Exactly as written, transcribe the data that follows.

········

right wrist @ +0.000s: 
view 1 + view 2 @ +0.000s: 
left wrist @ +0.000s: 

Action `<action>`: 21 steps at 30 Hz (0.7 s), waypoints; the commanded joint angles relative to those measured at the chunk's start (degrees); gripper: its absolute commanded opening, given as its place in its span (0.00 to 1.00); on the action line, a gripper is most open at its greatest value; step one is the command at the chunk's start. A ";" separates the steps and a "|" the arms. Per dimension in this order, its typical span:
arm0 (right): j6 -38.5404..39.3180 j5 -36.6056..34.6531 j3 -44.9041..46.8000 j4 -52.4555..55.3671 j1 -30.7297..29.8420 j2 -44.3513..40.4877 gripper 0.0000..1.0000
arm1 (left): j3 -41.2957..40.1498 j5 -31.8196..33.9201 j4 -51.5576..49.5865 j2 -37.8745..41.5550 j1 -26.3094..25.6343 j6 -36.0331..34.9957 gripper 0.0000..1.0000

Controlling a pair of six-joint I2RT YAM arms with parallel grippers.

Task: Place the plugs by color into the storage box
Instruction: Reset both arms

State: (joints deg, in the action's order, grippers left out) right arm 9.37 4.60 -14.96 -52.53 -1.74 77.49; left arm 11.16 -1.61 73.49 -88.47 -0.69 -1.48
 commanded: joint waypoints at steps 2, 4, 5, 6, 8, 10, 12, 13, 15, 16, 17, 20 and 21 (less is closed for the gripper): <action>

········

Exercise answer:
right wrist @ +0.000s: 
view 1 + view 2 @ +0.000s: 
left wrist @ +0.000s: 

Action `<action>`: 21 steps at 30 Hz (0.7 s), waypoints; the commanded joint angles relative to those measured at the chunk's start (degrees); gripper: its absolute commanded opening, given as its place in its span (0.00 to 1.00); on the action line, a gripper is most open at its greatest value; step one is the command at the chunk's start. A ";" separates the steps and a "|" the arms. Per dimension in this order, its typical span:
arm0 (right): j6 -38.5404..39.3180 j5 -36.6056..34.6531 j3 -44.9041..46.8000 j4 -52.4555..55.3671 j1 -30.7297..29.8420 j2 -44.3513..40.4877 gripper 0.0000..1.0000
arm1 (left): j3 -41.2957..40.1498 j5 -31.8196..33.9201 j4 -51.5576..49.5865 j2 -37.8745..41.5550 j1 -26.3094..25.6343 j6 -36.0331..34.9957 gripper 0.0000..1.0000

Controlling a pair of six-joint I2RT YAM arms with parallel grippers.

Task: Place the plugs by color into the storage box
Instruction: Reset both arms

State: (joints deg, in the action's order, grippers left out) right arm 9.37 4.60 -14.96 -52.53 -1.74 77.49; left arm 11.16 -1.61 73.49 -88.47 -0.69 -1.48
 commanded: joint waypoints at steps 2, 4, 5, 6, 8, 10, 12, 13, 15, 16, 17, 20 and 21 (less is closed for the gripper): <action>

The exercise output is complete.